Lars Ulrich co-founded the rock band in 1981
A Swedish couple have run into trouble with authorities for trying to name their baby Metallica.
Michael and Karolina Tomaro are locked in a court battle with the country's National Tax Authority about naming their daughter after the rock band.
The six-month-old has been baptised Metallica, but tax officials have dubbed the name "inappropriate".
Under Swedish law, both first names and surnames need to win the approval of authorities before they can be used.
Offensive, unsuitable or inappropriate names, as well as those that could "cause discomfort for the one using it" cannot be used.
Last month, Goteborg's County Administrative Court ruled there was no reason to block the name, adding that a Swedish woman already has the middle name Metallica.
However, the Tomaro family ran into trouble when they tried to register the name with tax authorities before applying for a passport.

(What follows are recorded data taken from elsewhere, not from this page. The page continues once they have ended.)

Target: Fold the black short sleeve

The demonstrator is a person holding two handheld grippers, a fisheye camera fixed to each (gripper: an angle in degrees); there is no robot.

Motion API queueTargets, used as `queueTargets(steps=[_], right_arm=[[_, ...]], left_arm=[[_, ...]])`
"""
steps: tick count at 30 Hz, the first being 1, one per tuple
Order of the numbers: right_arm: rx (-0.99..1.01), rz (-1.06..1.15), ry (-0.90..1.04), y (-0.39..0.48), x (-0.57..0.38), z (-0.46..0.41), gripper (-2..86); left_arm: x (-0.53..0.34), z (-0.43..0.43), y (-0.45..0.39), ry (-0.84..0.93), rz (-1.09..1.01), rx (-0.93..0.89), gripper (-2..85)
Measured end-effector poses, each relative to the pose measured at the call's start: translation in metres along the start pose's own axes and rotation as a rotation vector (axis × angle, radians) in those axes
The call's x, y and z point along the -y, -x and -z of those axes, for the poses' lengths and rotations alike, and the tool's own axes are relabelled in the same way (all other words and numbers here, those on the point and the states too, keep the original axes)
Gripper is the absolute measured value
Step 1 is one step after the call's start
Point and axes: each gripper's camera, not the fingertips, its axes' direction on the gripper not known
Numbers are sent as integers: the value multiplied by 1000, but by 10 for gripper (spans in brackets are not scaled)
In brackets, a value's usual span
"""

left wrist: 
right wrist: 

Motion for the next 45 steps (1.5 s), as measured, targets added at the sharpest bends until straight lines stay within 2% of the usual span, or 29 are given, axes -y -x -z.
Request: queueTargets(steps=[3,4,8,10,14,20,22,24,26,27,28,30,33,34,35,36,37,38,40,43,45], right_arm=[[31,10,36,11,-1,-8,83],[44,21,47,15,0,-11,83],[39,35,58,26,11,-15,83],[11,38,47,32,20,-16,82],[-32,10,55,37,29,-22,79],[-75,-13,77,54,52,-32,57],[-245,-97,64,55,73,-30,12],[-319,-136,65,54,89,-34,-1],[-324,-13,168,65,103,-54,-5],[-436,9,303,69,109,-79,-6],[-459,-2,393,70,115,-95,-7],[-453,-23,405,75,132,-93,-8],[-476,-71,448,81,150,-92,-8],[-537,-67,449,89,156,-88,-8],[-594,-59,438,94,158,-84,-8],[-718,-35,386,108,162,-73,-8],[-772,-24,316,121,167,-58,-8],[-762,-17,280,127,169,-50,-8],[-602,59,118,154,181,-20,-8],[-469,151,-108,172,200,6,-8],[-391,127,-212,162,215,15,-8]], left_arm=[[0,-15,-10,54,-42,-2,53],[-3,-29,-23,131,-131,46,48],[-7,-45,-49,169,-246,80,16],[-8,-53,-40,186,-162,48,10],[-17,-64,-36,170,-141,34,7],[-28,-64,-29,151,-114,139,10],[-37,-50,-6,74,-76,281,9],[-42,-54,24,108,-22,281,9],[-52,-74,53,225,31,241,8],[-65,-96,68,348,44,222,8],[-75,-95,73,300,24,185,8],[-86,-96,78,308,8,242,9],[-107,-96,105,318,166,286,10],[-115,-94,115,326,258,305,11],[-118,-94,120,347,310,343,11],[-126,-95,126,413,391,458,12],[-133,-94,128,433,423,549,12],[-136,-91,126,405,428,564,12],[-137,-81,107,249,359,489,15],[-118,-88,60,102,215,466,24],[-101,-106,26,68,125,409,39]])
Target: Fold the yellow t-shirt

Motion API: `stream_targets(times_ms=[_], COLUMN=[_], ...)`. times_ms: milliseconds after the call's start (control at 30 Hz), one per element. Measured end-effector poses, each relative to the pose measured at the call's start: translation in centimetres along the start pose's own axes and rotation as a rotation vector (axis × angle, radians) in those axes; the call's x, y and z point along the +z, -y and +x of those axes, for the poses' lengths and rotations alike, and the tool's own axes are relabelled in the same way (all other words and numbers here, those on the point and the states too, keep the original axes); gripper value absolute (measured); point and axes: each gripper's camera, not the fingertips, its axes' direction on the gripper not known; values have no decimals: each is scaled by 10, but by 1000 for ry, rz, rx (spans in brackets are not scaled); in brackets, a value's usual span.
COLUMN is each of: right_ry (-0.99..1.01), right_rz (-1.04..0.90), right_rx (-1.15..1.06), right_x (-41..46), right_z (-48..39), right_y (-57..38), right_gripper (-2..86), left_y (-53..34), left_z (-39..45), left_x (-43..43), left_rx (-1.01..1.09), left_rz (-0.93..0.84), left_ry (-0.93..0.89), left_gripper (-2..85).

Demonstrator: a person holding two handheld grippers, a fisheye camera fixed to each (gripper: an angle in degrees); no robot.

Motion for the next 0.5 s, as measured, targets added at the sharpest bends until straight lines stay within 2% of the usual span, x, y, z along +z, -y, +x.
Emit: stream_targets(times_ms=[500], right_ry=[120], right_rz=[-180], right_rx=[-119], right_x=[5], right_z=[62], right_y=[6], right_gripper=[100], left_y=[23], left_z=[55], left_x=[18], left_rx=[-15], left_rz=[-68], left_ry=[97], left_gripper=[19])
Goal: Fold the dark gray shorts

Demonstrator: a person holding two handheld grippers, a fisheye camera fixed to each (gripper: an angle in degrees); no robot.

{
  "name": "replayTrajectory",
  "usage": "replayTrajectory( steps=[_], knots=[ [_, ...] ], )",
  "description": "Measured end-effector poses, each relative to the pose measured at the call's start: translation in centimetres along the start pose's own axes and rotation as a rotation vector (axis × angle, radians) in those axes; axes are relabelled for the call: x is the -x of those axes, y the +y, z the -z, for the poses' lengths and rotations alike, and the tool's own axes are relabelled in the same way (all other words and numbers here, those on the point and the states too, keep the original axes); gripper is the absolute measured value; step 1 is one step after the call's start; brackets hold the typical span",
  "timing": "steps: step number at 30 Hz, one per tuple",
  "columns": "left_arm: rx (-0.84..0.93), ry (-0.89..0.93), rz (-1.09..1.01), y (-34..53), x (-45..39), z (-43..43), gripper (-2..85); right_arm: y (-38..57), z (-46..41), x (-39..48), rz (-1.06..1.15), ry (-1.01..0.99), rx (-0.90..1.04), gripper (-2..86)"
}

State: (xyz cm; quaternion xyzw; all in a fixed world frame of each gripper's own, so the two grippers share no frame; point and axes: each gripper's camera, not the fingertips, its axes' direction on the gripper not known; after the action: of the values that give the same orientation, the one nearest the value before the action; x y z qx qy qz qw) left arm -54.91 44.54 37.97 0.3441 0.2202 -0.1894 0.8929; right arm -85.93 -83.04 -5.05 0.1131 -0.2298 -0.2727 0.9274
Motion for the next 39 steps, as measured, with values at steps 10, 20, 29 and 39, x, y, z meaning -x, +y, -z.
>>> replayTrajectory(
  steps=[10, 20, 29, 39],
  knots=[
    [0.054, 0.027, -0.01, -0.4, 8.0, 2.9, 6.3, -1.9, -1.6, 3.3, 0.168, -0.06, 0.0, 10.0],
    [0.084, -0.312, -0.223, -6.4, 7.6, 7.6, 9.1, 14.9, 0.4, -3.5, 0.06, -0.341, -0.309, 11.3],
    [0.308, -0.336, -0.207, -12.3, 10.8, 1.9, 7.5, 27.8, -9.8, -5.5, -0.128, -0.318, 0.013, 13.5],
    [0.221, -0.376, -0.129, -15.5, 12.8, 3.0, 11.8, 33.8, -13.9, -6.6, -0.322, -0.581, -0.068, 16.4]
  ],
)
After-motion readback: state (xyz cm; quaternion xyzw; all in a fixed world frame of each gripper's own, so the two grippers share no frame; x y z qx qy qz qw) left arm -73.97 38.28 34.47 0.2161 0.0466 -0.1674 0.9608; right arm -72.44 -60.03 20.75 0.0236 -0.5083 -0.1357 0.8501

Tax officials objected to the decision, sending the case to a higher court.
"We've had to cancel trips and can't get anywhere because we can't get her a passport without an approved name," said Mrs Tomaro.
Baby Metallica is not the first Swedish child to fall foul of Swedish name laws - the names Ikea and Veranda have also been rejected in the past.
The name Brfxxccxxmnpcccclllmmnprxvclmnckssqlbb11116 - pronounced Albin - was also rejected by authorities in 1996. The boy's parents had chosen the name as a protest against Swedish naming laws.
But, the name Google managed to pass muster in 2005, when Oliver Google Kai was named by his parents, search engine expert Elias Kai and his wife Carol.